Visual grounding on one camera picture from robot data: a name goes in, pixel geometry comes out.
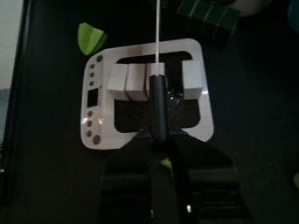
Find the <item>mounting plate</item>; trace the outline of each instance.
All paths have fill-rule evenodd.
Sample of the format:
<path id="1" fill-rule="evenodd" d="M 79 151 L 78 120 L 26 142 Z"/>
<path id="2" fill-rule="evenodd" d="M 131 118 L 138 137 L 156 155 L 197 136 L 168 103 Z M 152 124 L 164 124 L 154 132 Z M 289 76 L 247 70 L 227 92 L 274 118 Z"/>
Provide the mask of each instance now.
<path id="1" fill-rule="evenodd" d="M 187 52 L 201 63 L 202 91 L 199 96 L 201 121 L 183 129 L 191 136 L 209 141 L 214 133 L 211 101 L 207 86 L 202 46 L 194 39 L 160 42 L 160 53 Z M 108 91 L 111 67 L 120 59 L 155 54 L 155 43 L 107 49 L 95 54 L 87 63 L 82 93 L 80 138 L 95 150 L 119 149 L 134 137 L 135 132 L 122 133 L 115 125 L 115 98 Z"/>

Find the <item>dark background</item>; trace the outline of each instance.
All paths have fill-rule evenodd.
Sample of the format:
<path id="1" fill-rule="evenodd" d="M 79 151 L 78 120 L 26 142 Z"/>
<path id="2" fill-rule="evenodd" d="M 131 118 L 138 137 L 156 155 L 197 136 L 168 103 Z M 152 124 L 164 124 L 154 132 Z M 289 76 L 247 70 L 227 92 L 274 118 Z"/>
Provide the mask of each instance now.
<path id="1" fill-rule="evenodd" d="M 179 0 L 163 10 L 162 40 L 190 37 L 175 27 Z M 209 141 L 234 160 L 254 223 L 299 223 L 299 35 L 289 1 L 242 18 L 225 46 L 201 41 L 215 133 Z M 79 23 L 104 30 L 104 48 L 155 42 L 147 0 L 26 0 L 4 150 L 11 156 L 0 223 L 96 223 L 99 178 L 112 151 L 80 141 L 80 96 L 90 59 Z"/>

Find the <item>green object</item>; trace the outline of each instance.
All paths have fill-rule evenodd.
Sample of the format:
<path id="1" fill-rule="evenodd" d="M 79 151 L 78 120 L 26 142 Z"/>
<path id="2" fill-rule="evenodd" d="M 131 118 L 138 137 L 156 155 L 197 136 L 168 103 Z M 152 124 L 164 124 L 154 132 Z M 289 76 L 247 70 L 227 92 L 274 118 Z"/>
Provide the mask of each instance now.
<path id="1" fill-rule="evenodd" d="M 226 42 L 234 34 L 239 11 L 206 0 L 183 0 L 178 26 L 211 42 Z"/>
<path id="2" fill-rule="evenodd" d="M 104 45 L 108 36 L 87 23 L 79 24 L 79 49 L 86 55 L 96 53 Z"/>
<path id="3" fill-rule="evenodd" d="M 170 161 L 168 157 L 164 160 L 162 160 L 160 163 L 166 168 L 172 169 L 172 162 Z"/>

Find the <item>white cable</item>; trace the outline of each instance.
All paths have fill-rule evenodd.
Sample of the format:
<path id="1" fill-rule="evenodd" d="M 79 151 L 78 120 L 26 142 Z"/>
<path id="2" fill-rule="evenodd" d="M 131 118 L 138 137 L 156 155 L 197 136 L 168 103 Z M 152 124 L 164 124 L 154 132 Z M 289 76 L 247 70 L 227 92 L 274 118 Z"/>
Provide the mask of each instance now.
<path id="1" fill-rule="evenodd" d="M 159 76 L 159 53 L 160 53 L 160 0 L 156 0 L 155 15 L 155 75 Z"/>

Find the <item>green paper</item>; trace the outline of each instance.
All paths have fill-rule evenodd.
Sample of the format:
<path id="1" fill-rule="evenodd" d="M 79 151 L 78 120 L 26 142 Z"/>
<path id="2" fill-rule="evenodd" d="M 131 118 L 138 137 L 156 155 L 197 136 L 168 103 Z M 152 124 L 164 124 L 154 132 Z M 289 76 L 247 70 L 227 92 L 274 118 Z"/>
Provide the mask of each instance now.
<path id="1" fill-rule="evenodd" d="M 79 24 L 79 49 L 86 55 L 95 53 L 104 45 L 107 35 L 87 23 Z"/>
<path id="2" fill-rule="evenodd" d="M 160 163 L 166 168 L 172 169 L 172 162 L 170 161 L 168 157 L 164 160 L 162 160 Z"/>
<path id="3" fill-rule="evenodd" d="M 91 54 L 94 54 L 99 51 L 100 47 L 106 44 L 107 39 L 108 39 L 108 35 L 106 33 L 103 33 L 103 37 L 102 37 L 100 41 L 98 42 L 98 45 Z"/>

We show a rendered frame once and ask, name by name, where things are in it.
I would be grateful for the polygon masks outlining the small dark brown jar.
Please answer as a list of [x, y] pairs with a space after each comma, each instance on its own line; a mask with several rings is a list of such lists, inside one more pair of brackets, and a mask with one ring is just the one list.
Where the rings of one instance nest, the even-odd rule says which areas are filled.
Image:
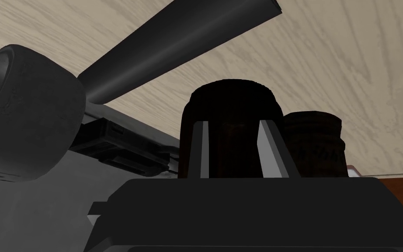
[[301, 177], [348, 177], [342, 120], [319, 111], [284, 116], [285, 144]]

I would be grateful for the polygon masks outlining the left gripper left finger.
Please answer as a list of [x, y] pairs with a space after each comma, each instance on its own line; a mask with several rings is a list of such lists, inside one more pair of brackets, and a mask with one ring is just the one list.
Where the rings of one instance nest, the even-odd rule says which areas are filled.
[[187, 178], [209, 178], [209, 129], [207, 121], [194, 123]]

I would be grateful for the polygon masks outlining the large dark brown jar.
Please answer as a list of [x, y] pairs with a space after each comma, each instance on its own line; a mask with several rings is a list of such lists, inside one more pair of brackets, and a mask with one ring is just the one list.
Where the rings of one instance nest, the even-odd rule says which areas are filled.
[[197, 121], [208, 122], [210, 177], [263, 177], [257, 135], [260, 121], [270, 119], [283, 134], [282, 109], [272, 91], [257, 82], [224, 79], [197, 88], [182, 114], [178, 177], [188, 176]]

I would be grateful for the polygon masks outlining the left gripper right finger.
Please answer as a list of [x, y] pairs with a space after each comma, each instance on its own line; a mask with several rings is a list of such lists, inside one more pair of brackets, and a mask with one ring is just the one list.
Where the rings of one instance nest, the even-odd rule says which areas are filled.
[[258, 153], [264, 178], [300, 178], [298, 169], [272, 120], [261, 120]]

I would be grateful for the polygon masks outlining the long black bar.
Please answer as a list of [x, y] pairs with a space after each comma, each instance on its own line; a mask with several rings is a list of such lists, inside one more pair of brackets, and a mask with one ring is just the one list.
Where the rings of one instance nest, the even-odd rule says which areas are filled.
[[281, 13], [277, 0], [173, 0], [78, 79], [105, 104]]

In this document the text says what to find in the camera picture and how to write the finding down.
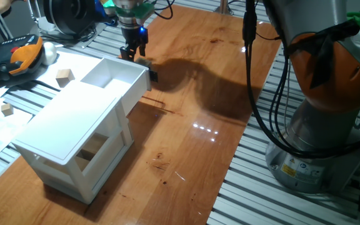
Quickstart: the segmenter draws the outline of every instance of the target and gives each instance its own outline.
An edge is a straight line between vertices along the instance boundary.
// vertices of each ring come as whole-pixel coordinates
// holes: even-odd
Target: white box
[[[150,87],[146,67],[103,59],[81,82],[70,82],[12,143],[45,184],[89,204],[133,143],[126,115]],[[79,160],[94,137],[104,141],[99,150],[88,163]]]

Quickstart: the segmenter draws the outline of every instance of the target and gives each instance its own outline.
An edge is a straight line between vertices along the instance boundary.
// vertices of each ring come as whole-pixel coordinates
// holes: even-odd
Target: wooden table
[[[0,224],[206,223],[251,114],[243,20],[173,9],[172,20],[148,27],[159,83],[130,113],[135,142],[95,200],[87,206],[43,185],[20,157],[0,177]],[[257,31],[276,36],[269,24]],[[256,98],[278,47],[255,40]]]

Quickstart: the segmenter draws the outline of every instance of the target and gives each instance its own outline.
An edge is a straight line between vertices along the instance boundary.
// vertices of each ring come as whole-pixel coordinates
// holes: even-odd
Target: black wire bundle
[[[253,48],[253,41],[255,39],[256,34],[256,13],[255,8],[253,7],[253,3],[249,3],[247,0],[246,4],[246,14],[244,15],[244,27],[243,27],[243,36],[244,36],[244,43],[246,46],[246,69],[247,69],[247,91],[249,96],[249,101],[251,103],[252,111],[255,115],[255,118],[261,127],[262,131],[265,133],[265,135],[272,141],[275,145],[280,147],[282,150],[286,151],[287,153],[304,159],[326,159],[326,158],[333,158],[342,156],[348,153],[351,153],[357,149],[360,148],[360,141],[357,141],[352,144],[344,145],[341,147],[330,147],[330,148],[321,148],[321,149],[307,149],[305,151],[299,150],[295,148],[293,145],[288,143],[286,139],[283,137],[279,124],[278,124],[278,111],[279,111],[279,105],[280,101],[283,95],[286,79],[287,79],[287,73],[288,73],[288,61],[289,56],[287,54],[287,43],[285,39],[285,35],[283,33],[283,30],[279,29],[279,36],[282,40],[283,46],[284,46],[284,68],[281,76],[281,80],[279,83],[279,86],[276,89],[276,92],[273,97],[273,101],[269,110],[269,125],[271,128],[271,131],[266,127],[265,123],[262,120],[261,115],[259,114],[258,108],[256,107],[254,94],[251,86],[251,58],[252,58],[252,48]],[[275,24],[280,24],[278,21],[278,17],[276,15],[276,12],[274,10],[273,5],[268,1],[268,3],[265,5],[269,10],[271,10],[273,19],[277,20],[275,21]],[[281,141],[273,135],[274,128],[272,124],[272,113],[274,108],[274,125],[276,127],[276,131],[278,136],[280,137]]]
[[[173,0],[172,2],[169,2],[169,0],[166,0],[166,2],[167,2],[167,6],[166,6],[166,7],[155,9],[155,10],[163,10],[163,9],[169,8],[169,9],[170,9],[170,16],[169,16],[169,17],[164,17],[164,16],[160,15],[159,13],[157,13],[156,11],[155,11],[154,13],[155,13],[157,16],[159,16],[160,18],[162,18],[162,19],[167,19],[167,20],[172,19],[172,18],[173,18],[173,8],[172,8],[172,5],[173,5],[174,1],[175,1],[175,0]]]
[[[93,38],[97,34],[97,29],[95,26],[90,27],[87,31],[85,31],[86,35],[80,36],[78,38],[74,39],[64,39],[64,38],[57,38],[57,37],[51,37],[51,36],[41,36],[41,38],[45,41],[57,41],[57,42],[71,42],[71,41],[89,41],[91,38]]]

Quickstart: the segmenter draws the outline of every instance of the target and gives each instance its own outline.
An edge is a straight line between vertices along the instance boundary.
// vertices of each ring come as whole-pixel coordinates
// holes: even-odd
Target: wooden cube
[[[98,150],[104,145],[104,143],[108,140],[108,137],[94,134],[90,138],[90,140],[82,147],[80,153],[84,159],[91,161],[93,157],[97,154]]]
[[[61,69],[57,72],[56,81],[59,87],[64,88],[72,80],[74,80],[74,76],[71,69]]]
[[[1,106],[1,112],[4,114],[4,116],[10,116],[13,114],[13,107],[11,104],[7,103],[5,105]]]

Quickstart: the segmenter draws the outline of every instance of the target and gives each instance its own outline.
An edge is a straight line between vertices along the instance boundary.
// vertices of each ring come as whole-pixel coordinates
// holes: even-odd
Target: sticker
[[[281,167],[281,171],[288,176],[309,184],[317,184],[322,176],[324,167],[314,166],[290,154]]]

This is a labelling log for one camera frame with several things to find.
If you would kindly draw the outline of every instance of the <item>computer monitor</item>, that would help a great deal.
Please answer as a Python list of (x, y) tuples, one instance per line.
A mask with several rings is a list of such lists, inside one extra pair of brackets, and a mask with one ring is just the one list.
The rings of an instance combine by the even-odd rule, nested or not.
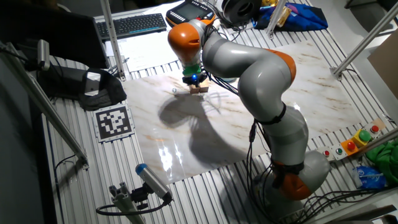
[(0, 1), (1, 42), (37, 47), (40, 39), (50, 44), (50, 55), (90, 68), (109, 67), (94, 18), (15, 0)]

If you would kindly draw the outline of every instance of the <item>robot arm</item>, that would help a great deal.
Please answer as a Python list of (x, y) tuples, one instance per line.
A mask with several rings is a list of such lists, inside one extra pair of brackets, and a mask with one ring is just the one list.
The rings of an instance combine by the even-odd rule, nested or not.
[(217, 32), (207, 32), (206, 25), (195, 19), (169, 32), (169, 44), (183, 64), (183, 74), (192, 75), (186, 69), (200, 67), (198, 55), (202, 49), (207, 71), (221, 78), (239, 78), (240, 99), (269, 136), (274, 188), (289, 200), (307, 198), (326, 179), (330, 165), (318, 152), (305, 153), (305, 119), (281, 100), (295, 78), (293, 59), (282, 52), (235, 44)]

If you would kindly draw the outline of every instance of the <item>green button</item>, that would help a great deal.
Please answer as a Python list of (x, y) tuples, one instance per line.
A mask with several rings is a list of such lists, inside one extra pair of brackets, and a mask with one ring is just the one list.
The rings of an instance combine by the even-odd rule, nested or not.
[(336, 149), (336, 152), (337, 152), (337, 154), (341, 155), (343, 153), (343, 150), (338, 148), (338, 149)]
[(371, 139), (371, 135), (369, 134), (368, 131), (362, 130), (359, 132), (359, 139), (367, 142)]

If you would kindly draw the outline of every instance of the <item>metal pole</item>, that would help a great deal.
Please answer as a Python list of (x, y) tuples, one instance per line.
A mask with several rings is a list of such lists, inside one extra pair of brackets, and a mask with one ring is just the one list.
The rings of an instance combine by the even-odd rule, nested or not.
[(287, 2), (287, 0), (278, 1), (278, 5), (276, 5), (276, 8), (275, 8), (274, 12), (272, 13), (272, 18), (269, 21), (269, 24), (266, 29), (268, 38), (270, 38), (271, 40), (274, 38), (274, 29), (275, 29), (276, 24), (278, 23), (280, 15), (283, 12), (286, 2)]
[(375, 147), (380, 146), (381, 144), (384, 144), (387, 141), (390, 141), (391, 139), (394, 139), (398, 136), (398, 128), (393, 129), (392, 131), (388, 132), (387, 134), (383, 134), (379, 138), (371, 141), (369, 144), (359, 148), (358, 155), (363, 155), (370, 150), (374, 149)]
[[(7, 50), (18, 54), (12, 44), (7, 44)], [(19, 59), (8, 54), (0, 54), (0, 57), (3, 58), (12, 74), (14, 74), (19, 83), (24, 87), (28, 95), (39, 107), (41, 112), (43, 112), (47, 119), (49, 119), (53, 127), (58, 131), (59, 135), (61, 135), (62, 139), (68, 144), (70, 149), (76, 154), (79, 160), (81, 160), (83, 167), (87, 169), (88, 161), (86, 152), (81, 149), (75, 137), (73, 137), (67, 126), (62, 122), (58, 113), (53, 108), (49, 98), (37, 83), (36, 79), (25, 71), (25, 68)]]
[(398, 2), (392, 9), (380, 20), (379, 23), (370, 31), (355, 49), (343, 60), (343, 62), (333, 71), (333, 75), (339, 77), (340, 73), (365, 49), (366, 46), (377, 36), (380, 31), (398, 14)]
[(109, 7), (109, 1), (108, 0), (100, 0), (100, 1), (101, 1), (102, 12), (105, 18), (106, 27), (108, 28), (109, 37), (111, 39), (114, 59), (116, 61), (116, 66), (118, 67), (120, 80), (126, 81), (126, 76), (124, 75), (124, 69), (122, 63), (122, 56), (120, 56), (118, 39), (116, 38), (116, 31), (114, 29), (111, 8)]

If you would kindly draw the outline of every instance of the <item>small wooden block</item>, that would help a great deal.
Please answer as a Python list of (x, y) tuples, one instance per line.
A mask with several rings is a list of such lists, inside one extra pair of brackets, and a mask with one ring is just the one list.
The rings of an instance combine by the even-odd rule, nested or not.
[(200, 87), (196, 87), (195, 85), (189, 86), (189, 93), (191, 94), (198, 94), (200, 91)]
[(209, 91), (209, 82), (207, 79), (201, 82), (199, 84), (199, 87), (196, 87), (195, 85), (189, 86), (189, 93), (191, 94), (207, 93), (208, 91)]
[(208, 79), (205, 79), (205, 81), (203, 81), (200, 84), (200, 93), (207, 93), (209, 91), (209, 81)]

* [Task description] Which of the lines above include the word "finger"? Copy each of them.

* [Response]
I would be grateful for the polygon masks outlining the left gripper left finger.
I would be grateful for the polygon masks outlining the left gripper right finger.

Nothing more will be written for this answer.